– Мне-то почем знать? – она засмеялась. – Одни молчат, другие гадают на кофейной гуще.
– Разве так важно, что эти люди молчат? Может, они уже все друг другу сказали?
– А может, они молчат, потому что раньше боялись сказать...
Эвелинаумолклаи отвернулась. Загадочная уклончивость почти бессодержательного разговора заставляла сердце колотиться. Течение несло нас куда-то, и сладко было гадать, что откроется за поворотом. Но за поворотом следовал другой поворот, потом еще один, а плыть все не наскучивало.
Не сговариваясь, мы вместе вышли из школы. Небо было так высоко, что захотелось дышать глубже. Ее портфель я брать не стал: отношения не те, и вообще она более рослая. По дороге я пинал носком ботинка небольшой кусок мутного льда.
– Раньше... Не нужно было этого «раньше». Зачем только оно стряслось! Дорого бы я дал, чтобы оно не случилось.
– Но оно случилось...
– Я теперь совсем свободен. У меня другая жизнь...
– Нет, не верю.
Она засмеялась, и я был так благодарен ей за то, что она мне не поверила! Хотелось спросить: как она там? Что говорит? О чем думает? Ведь мы не разговаривали три с лишним месяца! Больше всего на свете хотелось, но именно поэтому я не спрашивал, а ходил вокруг да около. Мы прошли через двор мимо мусорных баков, куда я нечаянно запнул свой кусок льда. Из подвала молочного магазина грузчики поднимали пустые фляги. Наконец, мы остановились у подъезда.
– Ну вот, тут я и живу. Зайдешь?
– Можно?
– Странный ты человек... Впрочем, это в тебе и интересно.
Мы сидели на неуютной кухне и пили чай, отдававший какой-то кислой соломой; но это был вкус интриги, и я пил уже третью чашку.
– Мне кажется, если люди созданы друг для друга, они должны думать о мире одинаково. Ты так не считаешь?
– Нет, я считаю, что если люди созданы друг для друга, они должны быть рядом.

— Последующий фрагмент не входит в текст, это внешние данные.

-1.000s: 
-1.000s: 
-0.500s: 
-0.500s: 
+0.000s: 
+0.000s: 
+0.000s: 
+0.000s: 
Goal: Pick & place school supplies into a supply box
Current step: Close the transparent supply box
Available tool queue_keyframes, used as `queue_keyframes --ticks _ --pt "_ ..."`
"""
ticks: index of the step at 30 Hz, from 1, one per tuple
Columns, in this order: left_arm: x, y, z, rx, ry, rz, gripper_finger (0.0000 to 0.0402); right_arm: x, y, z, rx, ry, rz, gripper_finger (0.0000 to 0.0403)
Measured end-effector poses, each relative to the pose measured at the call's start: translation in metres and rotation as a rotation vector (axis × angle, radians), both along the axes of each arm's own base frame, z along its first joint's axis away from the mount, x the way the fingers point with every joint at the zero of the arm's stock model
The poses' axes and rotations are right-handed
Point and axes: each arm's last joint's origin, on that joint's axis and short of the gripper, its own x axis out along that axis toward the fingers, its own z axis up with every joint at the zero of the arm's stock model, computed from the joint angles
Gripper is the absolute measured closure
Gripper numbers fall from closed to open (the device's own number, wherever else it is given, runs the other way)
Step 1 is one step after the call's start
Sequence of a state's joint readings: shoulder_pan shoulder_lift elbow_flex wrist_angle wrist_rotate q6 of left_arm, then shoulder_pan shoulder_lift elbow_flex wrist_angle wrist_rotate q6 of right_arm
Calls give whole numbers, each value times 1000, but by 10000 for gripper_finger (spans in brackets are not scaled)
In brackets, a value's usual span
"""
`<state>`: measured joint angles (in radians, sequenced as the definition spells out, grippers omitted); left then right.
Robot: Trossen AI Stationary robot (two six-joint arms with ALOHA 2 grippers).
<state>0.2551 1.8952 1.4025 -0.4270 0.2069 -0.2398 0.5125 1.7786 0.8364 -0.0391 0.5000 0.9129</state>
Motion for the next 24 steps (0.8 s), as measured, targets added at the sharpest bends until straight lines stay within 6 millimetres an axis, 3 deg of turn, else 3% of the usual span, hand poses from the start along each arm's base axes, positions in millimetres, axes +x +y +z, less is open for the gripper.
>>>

И опять, опять меня растрогало ее несогласие: ведь она высказывала мое желание, лежавшее глубже убеждений. Эвелина игнорировала все мои душевные укрепления, и мне нравилось волноваться от ее неожиданных попаданий. Разговор часто прерывался длинными паузами, в которые хотелось вглядываться, как в лесные озера. Мы просидели до темноты, а потом пришел отец Эвелины. Он был ниже ростом не только дочери, но и меня и притом сильно навеселе.
– А, молодежь... Речи поэтические. Вы чего без света? Чтобы друг дружки не бояться?
– Пап, ну хватит.
– Электричество экономите? Хвалю, хвалю... Вы что же, молодой человек, уже уходите?
Действительно, пора было идти домой.
– Да, спасибо за гостеприимство.
– ... Сказал гость и убежал.
– Па! – в голосе Эвелины было отчаяние.
– Ничего, ничего, дочка. Он вернется при свете. Правда, молодой человек?
Теперь почти каждый день мы возвращались из школы вместе. Прошло уже две с лишним недели, а мы так ни разу и не сказали прямо, что речь идет о возможном примирении между мной и Леной... Мы говорили о Блоке, Цветаевой, о живописи и днях рождения, но с каждой фразой приближались к сути – так же медленно, как Ахиллес к черепахе. Не думаю, впрочем, что Ахиллес так волновался, делая свои крохотные шажки, потому что черепаха, при всем уважении, трофей не столь привлекательный.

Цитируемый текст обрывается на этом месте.